Why Wright Medical Group Is Headed in the Wrong Direction

Updated
Why Wright Medical Group Is Headed in the Wrong Direction

Although we don't believe in timing the market or panicking over market movements, we do like to keep an eye on big changes -- just in case they're material to our investing thesis.

What: Shares of Wright Medical Group Inc. , an orthopedic device solutions company with a focus on extremity repair, fell as much as 11% after receiving a not-approvable letter from the Food and Drug Administration for its Augment Bone Graft.

So what: Augment Bone Graft was developed by Wright Medical as an alternative to autograft in hindfoot and ankle fusion procedures. According to the FDA, it's concerned about the subset of patients enrolled in the study, stating that they were too "low-risk" and may not have warranted the need for either autograft or Augment. The FDA also commented that Wright Medical will need to run another clinical trial in a "well-defined high-risk target population" to satisfy that it's an effective autograft substitute. As expected, CEO Robert Palmisano was disappointed and surprised by the FDA's rejection and vowed to work closely with the agency to move forward with its Augment Bone Graft.

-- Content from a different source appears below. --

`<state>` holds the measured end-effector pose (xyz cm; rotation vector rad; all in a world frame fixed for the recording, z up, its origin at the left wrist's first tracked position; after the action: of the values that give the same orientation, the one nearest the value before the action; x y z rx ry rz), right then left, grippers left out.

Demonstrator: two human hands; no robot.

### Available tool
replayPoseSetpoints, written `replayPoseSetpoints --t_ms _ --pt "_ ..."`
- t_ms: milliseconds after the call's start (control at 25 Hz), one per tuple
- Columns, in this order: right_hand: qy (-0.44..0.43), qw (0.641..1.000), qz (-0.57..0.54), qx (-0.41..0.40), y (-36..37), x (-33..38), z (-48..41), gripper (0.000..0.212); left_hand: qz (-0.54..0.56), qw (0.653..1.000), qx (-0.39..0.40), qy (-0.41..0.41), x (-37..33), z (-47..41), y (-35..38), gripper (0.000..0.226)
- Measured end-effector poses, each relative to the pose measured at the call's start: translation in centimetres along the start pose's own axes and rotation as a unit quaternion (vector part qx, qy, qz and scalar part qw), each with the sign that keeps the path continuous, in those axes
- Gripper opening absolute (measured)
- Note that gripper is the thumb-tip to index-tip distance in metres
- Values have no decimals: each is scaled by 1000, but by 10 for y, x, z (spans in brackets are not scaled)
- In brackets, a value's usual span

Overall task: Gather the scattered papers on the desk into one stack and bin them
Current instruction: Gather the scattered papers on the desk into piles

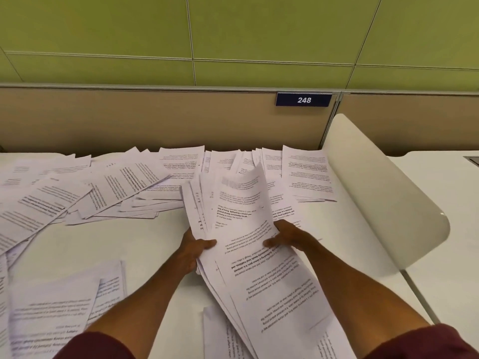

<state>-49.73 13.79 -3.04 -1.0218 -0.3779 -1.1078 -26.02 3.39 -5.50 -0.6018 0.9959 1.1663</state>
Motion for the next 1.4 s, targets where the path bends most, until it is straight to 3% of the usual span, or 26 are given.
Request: replayPoseSetpoints --t_ms 120,280,480,720,840,920,1040,1240,1320,1400 --pt "-52 990 -111 -73 -12 11 -2 76 20 1000 -7 11 -12 0 -7 53" --pt "-136 950 -280 -37 -24 43 -1 59 2 996 76 49 -49 3 -6 44" --pt "-207 923 -283 -159 -76 111 9 55 -6 980 47 193 -139 11 -6 36" --pt "-322 836 -332 -295 -124 198 40 38 24 929 -1 369 -247 38 0 30" --pt "-362 808 -346 -311 -132 215 45 36 20 915 -13 403 -275 43 -1 28" --pt "-368 809 -353 -293 -126 210 39 43 25 922 -21 386 -273 37 0 33" --pt "-333 850 -304 -272 -105 188 20 53 24 937 -56 343 -248 25 -5 32" --pt "-302 863 -292 -281 -90 164 3 35 48 943 -82 318 -237 18 -16 24" --pt "-286 862 -317 -273 -88 164 -1 22 76 939 -89 324 -238 18 -21 34" --pt "-275 856 -344 -270 -85 163 -5 17 81 941 -67 322 -230 15 -22 60"
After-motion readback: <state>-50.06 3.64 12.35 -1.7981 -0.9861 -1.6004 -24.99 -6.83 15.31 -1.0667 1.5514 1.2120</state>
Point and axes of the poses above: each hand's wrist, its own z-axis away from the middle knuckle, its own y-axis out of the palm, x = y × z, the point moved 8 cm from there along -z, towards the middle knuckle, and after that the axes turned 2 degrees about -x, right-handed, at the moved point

Now what: Since announcing the sale of its orthopedic reconstruction business to MicroPort for $290 million in June, shares in Wright Medical have gone up, up, and up some more. However, the sale of this business, compounded with its Augment rejection, could complicate its near-term earnings outlook. As Wright pushes forward with its focus on extremity repair, it'll continue to lose money which gives investors all the more reason to pass on Wright Medical here.